Recorded data

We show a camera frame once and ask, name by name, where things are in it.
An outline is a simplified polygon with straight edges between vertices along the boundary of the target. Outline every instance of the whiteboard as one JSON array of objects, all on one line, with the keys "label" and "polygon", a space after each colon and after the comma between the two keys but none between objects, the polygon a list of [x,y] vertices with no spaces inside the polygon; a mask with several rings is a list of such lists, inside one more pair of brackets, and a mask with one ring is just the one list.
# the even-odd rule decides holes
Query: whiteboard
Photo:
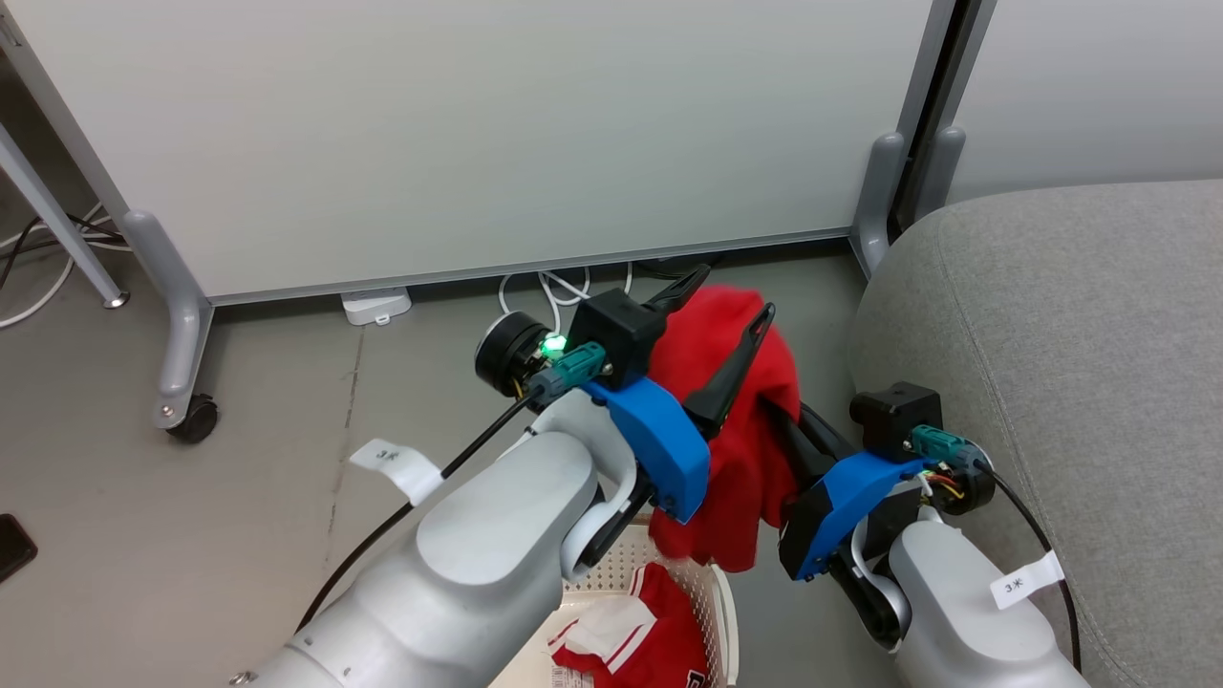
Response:
[{"label": "whiteboard", "polygon": [[1223,2],[999,0],[948,202],[1223,176]]},{"label": "whiteboard", "polygon": [[9,0],[210,297],[851,222],[929,0]]}]

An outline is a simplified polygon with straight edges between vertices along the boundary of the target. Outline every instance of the black cable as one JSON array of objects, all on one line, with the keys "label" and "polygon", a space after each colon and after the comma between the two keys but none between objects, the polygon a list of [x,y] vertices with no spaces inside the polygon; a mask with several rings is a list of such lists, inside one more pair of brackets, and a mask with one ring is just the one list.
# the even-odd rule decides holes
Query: black cable
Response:
[{"label": "black cable", "polygon": [[[1041,524],[1036,522],[1036,517],[1033,517],[1032,512],[1027,510],[1027,505],[1019,499],[1015,490],[1005,480],[1003,480],[997,472],[994,472],[993,467],[989,466],[989,462],[977,459],[974,462],[974,466],[994,480],[1003,494],[1007,495],[1007,499],[1015,505],[1016,510],[1019,510],[1020,516],[1022,516],[1024,521],[1027,522],[1032,533],[1036,534],[1036,539],[1041,541],[1041,547],[1044,547],[1046,552],[1052,552],[1053,544],[1049,543],[1048,536],[1044,535],[1044,530],[1041,529]],[[1074,609],[1074,598],[1070,595],[1070,585],[1065,582],[1065,579],[1058,582],[1058,588],[1062,589],[1062,598],[1066,602],[1066,616],[1070,620],[1070,651],[1074,660],[1074,668],[1079,673],[1082,673],[1082,656],[1079,650],[1079,613]]]},{"label": "black cable", "polygon": [[12,244],[12,251],[9,252],[9,259],[5,260],[4,264],[4,271],[0,271],[0,288],[4,288],[4,282],[9,281],[9,273],[12,271],[12,264],[17,262],[17,253],[21,253],[21,244],[26,242],[26,237],[29,236],[29,231],[34,229],[35,224],[38,224],[38,218],[29,220],[26,229],[21,231],[21,236],[18,236],[17,241]]},{"label": "black cable", "polygon": [[[119,233],[117,231],[104,229],[102,226],[98,226],[95,224],[92,224],[89,221],[86,221],[86,220],[83,220],[81,218],[77,218],[77,216],[73,216],[73,215],[67,215],[67,218],[70,220],[77,222],[78,225],[86,227],[86,229],[91,229],[91,230],[94,230],[94,231],[98,231],[100,233],[105,233],[106,235],[104,237],[88,238],[87,241],[91,242],[91,243],[106,243],[109,246],[126,246],[127,244],[127,240],[124,238],[124,235]],[[34,219],[29,220],[29,225],[24,229],[24,231],[22,231],[22,236],[18,237],[18,240],[13,242],[13,247],[10,248],[5,253],[0,253],[0,260],[7,260],[7,263],[5,265],[5,270],[6,271],[11,271],[12,270],[11,264],[15,263],[16,262],[16,257],[20,255],[20,254],[22,254],[22,253],[29,253],[31,251],[38,251],[38,249],[42,249],[42,248],[50,248],[53,246],[62,246],[62,243],[60,243],[59,241],[56,241],[54,238],[48,240],[48,241],[39,241],[37,243],[29,243],[29,244],[24,243],[26,237],[29,235],[29,231],[33,230],[34,225],[38,224],[39,221],[40,221],[40,218],[34,218]],[[5,275],[4,279],[0,279],[0,286],[4,286],[5,280],[7,280],[7,275]]]},{"label": "black cable", "polygon": [[[126,246],[125,241],[119,240],[119,238],[110,238],[109,236],[106,236],[106,237],[99,237],[99,238],[89,238],[88,242],[89,243],[105,243],[108,246]],[[27,244],[22,246],[20,251],[12,251],[12,249],[10,249],[6,253],[0,253],[0,260],[7,259],[10,255],[13,255],[13,254],[29,253],[32,251],[38,251],[40,248],[50,248],[53,246],[60,246],[60,247],[62,247],[64,244],[60,243],[59,241],[54,240],[54,238],[50,238],[50,240],[46,240],[46,241],[39,241],[37,243],[27,243]]]},{"label": "black cable", "polygon": [[95,225],[95,224],[93,224],[91,221],[86,221],[86,220],[83,220],[83,219],[81,219],[78,216],[75,216],[75,215],[67,215],[67,218],[70,220],[77,222],[78,225],[86,227],[86,229],[92,229],[92,230],[94,230],[94,231],[97,231],[99,233],[105,233],[106,236],[109,236],[111,238],[117,238],[120,241],[126,241],[126,238],[124,238],[122,233],[119,233],[117,231],[114,231],[111,229],[103,229],[103,227],[100,227],[100,226],[98,226],[98,225]]},{"label": "black cable", "polygon": [[[488,442],[494,435],[497,435],[499,430],[505,428],[505,424],[510,423],[510,419],[519,415],[519,412],[525,409],[527,404],[531,403],[532,398],[533,397],[523,397],[522,400],[519,400],[517,402],[514,403],[512,407],[506,409],[504,414],[498,417],[498,419],[493,422],[493,425],[488,426],[488,429],[486,429],[484,433],[481,433],[479,436],[476,437],[476,440],[471,445],[468,445],[466,450],[464,450],[457,457],[455,457],[455,459],[450,462],[450,464],[446,468],[442,469],[443,480],[450,478],[450,475],[453,475],[454,472],[459,470],[459,467],[467,463],[467,459],[470,459],[481,447],[484,446],[486,442]],[[327,596],[331,594],[331,590],[334,590],[335,585],[340,583],[340,579],[344,578],[344,574],[347,573],[349,569],[351,569],[352,566],[357,563],[358,560],[361,560],[361,556],[364,555],[369,550],[369,547],[372,547],[373,544],[377,543],[383,535],[386,535],[386,533],[391,528],[395,528],[395,524],[404,521],[404,517],[406,517],[411,512],[412,512],[411,503],[400,507],[397,512],[390,514],[390,518],[384,521],[382,525],[379,525],[373,530],[373,533],[367,535],[366,539],[362,540],[361,544],[357,545],[356,549],[352,550],[352,552],[350,552],[349,556],[345,557],[342,562],[340,562],[340,567],[335,569],[331,577],[327,579],[327,583],[323,584],[323,588],[319,589],[318,594],[314,595],[314,600],[311,601],[309,607],[306,610],[306,615],[302,616],[301,623],[297,624],[297,631],[305,628],[306,624],[309,623],[312,618],[314,618],[314,615],[318,613],[319,607],[322,607],[323,602],[327,601]]]}]

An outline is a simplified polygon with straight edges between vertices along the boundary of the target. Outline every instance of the red garment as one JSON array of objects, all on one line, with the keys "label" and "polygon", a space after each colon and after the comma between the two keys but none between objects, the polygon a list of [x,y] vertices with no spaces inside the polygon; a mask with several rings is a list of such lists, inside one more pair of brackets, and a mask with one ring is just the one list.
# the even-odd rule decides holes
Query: red garment
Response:
[{"label": "red garment", "polygon": [[548,642],[553,661],[592,675],[594,688],[704,687],[709,668],[701,626],[667,569],[638,568],[629,595],[597,602],[561,629]]},{"label": "red garment", "polygon": [[[667,318],[649,378],[680,402],[709,381],[764,307],[759,293],[707,286]],[[799,420],[799,376],[785,340],[769,329],[722,434],[709,444],[709,489],[687,525],[662,511],[649,536],[668,557],[713,560],[730,572],[756,563],[758,521],[781,527],[781,505],[797,490],[766,403]]]}]

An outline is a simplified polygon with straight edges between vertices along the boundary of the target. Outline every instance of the white laundry basket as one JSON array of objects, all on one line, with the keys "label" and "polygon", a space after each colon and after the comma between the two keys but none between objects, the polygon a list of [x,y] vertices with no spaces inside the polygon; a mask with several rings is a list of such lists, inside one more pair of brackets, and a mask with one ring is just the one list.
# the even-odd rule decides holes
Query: white laundry basket
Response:
[{"label": "white laundry basket", "polygon": [[715,566],[663,557],[651,543],[645,522],[634,522],[585,580],[565,584],[560,609],[548,617],[490,688],[591,688],[589,677],[553,665],[548,640],[599,598],[626,595],[634,572],[649,562],[667,567],[671,579],[692,600],[709,662],[706,687],[734,686],[739,676],[739,627],[726,574]]}]

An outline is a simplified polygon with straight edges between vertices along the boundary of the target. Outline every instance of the teal connector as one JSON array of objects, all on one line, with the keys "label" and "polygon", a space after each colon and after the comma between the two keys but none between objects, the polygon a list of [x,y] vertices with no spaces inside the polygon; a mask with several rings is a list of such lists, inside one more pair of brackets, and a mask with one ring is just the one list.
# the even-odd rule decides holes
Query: teal connector
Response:
[{"label": "teal connector", "polygon": [[556,359],[552,368],[531,376],[527,391],[536,402],[548,406],[565,396],[566,392],[586,385],[603,373],[607,352],[594,341],[587,341],[572,352]]},{"label": "teal connector", "polygon": [[909,441],[915,455],[949,464],[963,464],[966,458],[963,452],[971,447],[967,440],[928,425],[915,428]]},{"label": "teal connector", "polygon": [[569,352],[552,364],[552,370],[560,375],[566,390],[572,390],[580,385],[598,378],[603,370],[603,362],[607,360],[607,352],[594,341],[587,341],[581,347]]}]

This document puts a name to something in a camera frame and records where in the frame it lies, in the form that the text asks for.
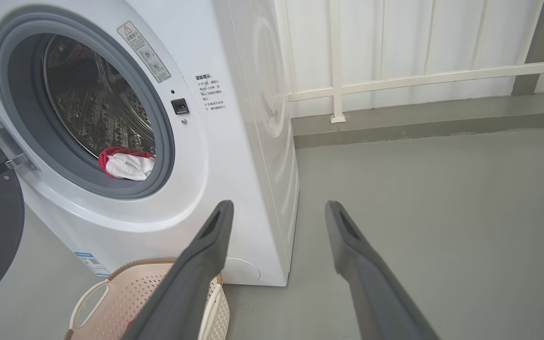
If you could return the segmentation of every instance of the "white basket handle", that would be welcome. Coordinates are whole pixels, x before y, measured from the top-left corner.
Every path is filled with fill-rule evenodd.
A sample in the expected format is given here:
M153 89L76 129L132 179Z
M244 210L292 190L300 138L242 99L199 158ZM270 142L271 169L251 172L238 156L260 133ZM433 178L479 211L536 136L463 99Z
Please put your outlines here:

### Prompt
Look through the entries for lines containing the word "that" and return each one.

### Answer
This document puts a name to something in a camera frame and records where in the frame it lies, in the form that the text asks for.
If you could return the segmentation of every instance of the "white basket handle", that would be welcome. Coordinates are whole pixels, x before y, measured from the top-left corner.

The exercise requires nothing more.